## THE TASK
The lines below must be transcribed exactly as given, with the images removed.

## RAW DATA
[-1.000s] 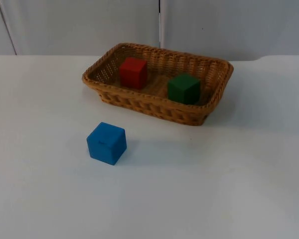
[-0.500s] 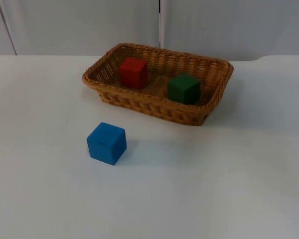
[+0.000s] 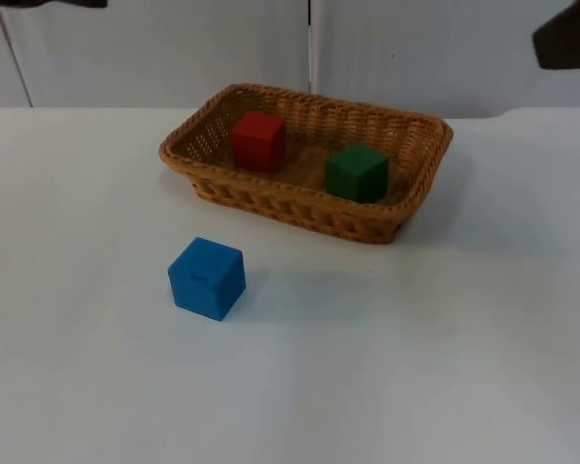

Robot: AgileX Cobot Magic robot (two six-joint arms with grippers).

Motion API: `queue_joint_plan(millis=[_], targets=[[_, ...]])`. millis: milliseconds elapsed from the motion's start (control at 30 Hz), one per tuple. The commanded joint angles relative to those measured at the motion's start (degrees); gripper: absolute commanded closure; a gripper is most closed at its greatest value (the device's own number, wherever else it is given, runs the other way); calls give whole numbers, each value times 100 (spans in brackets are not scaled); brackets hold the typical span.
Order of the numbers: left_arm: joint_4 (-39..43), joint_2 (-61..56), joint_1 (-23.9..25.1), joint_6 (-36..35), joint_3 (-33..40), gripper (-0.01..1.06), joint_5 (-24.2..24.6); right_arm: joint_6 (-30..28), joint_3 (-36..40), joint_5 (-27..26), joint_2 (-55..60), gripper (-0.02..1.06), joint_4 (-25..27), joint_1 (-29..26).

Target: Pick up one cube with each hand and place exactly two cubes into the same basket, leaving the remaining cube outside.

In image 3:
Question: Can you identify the pale brown wicker basket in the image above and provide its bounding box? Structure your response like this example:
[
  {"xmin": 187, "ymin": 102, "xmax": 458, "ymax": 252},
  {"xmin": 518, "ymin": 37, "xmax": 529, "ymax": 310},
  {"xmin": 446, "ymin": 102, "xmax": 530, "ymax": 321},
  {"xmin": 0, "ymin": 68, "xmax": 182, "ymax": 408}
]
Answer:
[{"xmin": 158, "ymin": 82, "xmax": 454, "ymax": 246}]

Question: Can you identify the green cube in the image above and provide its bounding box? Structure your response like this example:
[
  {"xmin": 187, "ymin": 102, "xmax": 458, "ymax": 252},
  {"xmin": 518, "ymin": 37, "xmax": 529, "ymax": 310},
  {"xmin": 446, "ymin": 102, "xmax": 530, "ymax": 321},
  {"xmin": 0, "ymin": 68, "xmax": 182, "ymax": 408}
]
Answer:
[{"xmin": 324, "ymin": 142, "xmax": 391, "ymax": 205}]

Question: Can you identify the red cube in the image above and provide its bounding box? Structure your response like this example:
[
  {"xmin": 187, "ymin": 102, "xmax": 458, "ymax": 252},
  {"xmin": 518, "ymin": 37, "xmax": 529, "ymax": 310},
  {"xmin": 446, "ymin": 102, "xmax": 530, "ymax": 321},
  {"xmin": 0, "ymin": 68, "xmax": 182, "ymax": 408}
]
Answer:
[{"xmin": 230, "ymin": 110, "xmax": 287, "ymax": 175}]

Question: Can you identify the blue cube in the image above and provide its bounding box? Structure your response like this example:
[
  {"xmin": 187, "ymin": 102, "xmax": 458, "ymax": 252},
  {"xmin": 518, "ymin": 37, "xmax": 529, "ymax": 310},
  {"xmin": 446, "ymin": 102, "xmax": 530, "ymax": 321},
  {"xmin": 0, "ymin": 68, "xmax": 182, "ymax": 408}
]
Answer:
[{"xmin": 167, "ymin": 236, "xmax": 247, "ymax": 322}]

## EXERCISE RESPONSE
[-1.000s] 
[-0.500s] 
[+0.000s] 

Robot: AgileX Cobot Magic robot (two six-joint arms with grippers).

Motion API: `queue_joint_plan(millis=[_], targets=[[_, ...]])`. millis: milliseconds elapsed from the motion's start (control at 30 Hz), one per tuple. The commanded joint angles relative to those measured at the motion's start (degrees); gripper: absolute commanded closure; a gripper is most closed at its greatest value (the device's own number, wherever else it is given, runs the other way); calls give whole numbers, each value times 100 (spans in brackets are not scaled); brackets hold the typical span.
Order of the numbers: left_arm: joint_4 (-39..43), joint_2 (-61..56), joint_1 (-23.9..25.1), joint_6 (-36..35), joint_3 (-33..40), gripper (-0.01..1.06), joint_5 (-24.2..24.6); right_arm: joint_6 (-30..28), joint_3 (-36..40), joint_5 (-27..26), joint_2 (-55..60), gripper (-0.02..1.06), joint_4 (-25..27), joint_1 (-29..26).

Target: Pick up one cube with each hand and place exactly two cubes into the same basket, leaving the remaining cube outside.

In image 3:
Question: Can you identify the pale brown wicker basket in the image above and provide its bounding box? Structure your response like this example:
[
  {"xmin": 187, "ymin": 102, "xmax": 458, "ymax": 252},
  {"xmin": 518, "ymin": 37, "xmax": 529, "ymax": 310},
  {"xmin": 446, "ymin": 102, "xmax": 530, "ymax": 321},
  {"xmin": 0, "ymin": 68, "xmax": 182, "ymax": 408}
]
Answer:
[{"xmin": 158, "ymin": 82, "xmax": 454, "ymax": 246}]

Question: Can you identify the green cube in the image above and provide its bounding box? Structure your response like this example:
[
  {"xmin": 187, "ymin": 102, "xmax": 458, "ymax": 252},
  {"xmin": 518, "ymin": 37, "xmax": 529, "ymax": 310},
  {"xmin": 446, "ymin": 102, "xmax": 530, "ymax": 321},
  {"xmin": 0, "ymin": 68, "xmax": 182, "ymax": 408}
]
Answer:
[{"xmin": 324, "ymin": 142, "xmax": 391, "ymax": 205}]

Question: Can you identify the red cube in the image above and provide its bounding box? Structure your response like this example:
[
  {"xmin": 187, "ymin": 102, "xmax": 458, "ymax": 252},
  {"xmin": 518, "ymin": 37, "xmax": 529, "ymax": 310},
  {"xmin": 446, "ymin": 102, "xmax": 530, "ymax": 321},
  {"xmin": 0, "ymin": 68, "xmax": 182, "ymax": 408}
]
Answer:
[{"xmin": 230, "ymin": 110, "xmax": 287, "ymax": 175}]

Question: Can you identify the blue cube in the image above and provide its bounding box? Structure your response like this example:
[
  {"xmin": 187, "ymin": 102, "xmax": 458, "ymax": 252},
  {"xmin": 518, "ymin": 37, "xmax": 529, "ymax": 310},
  {"xmin": 446, "ymin": 102, "xmax": 530, "ymax": 321},
  {"xmin": 0, "ymin": 68, "xmax": 182, "ymax": 408}
]
Answer:
[{"xmin": 167, "ymin": 236, "xmax": 247, "ymax": 322}]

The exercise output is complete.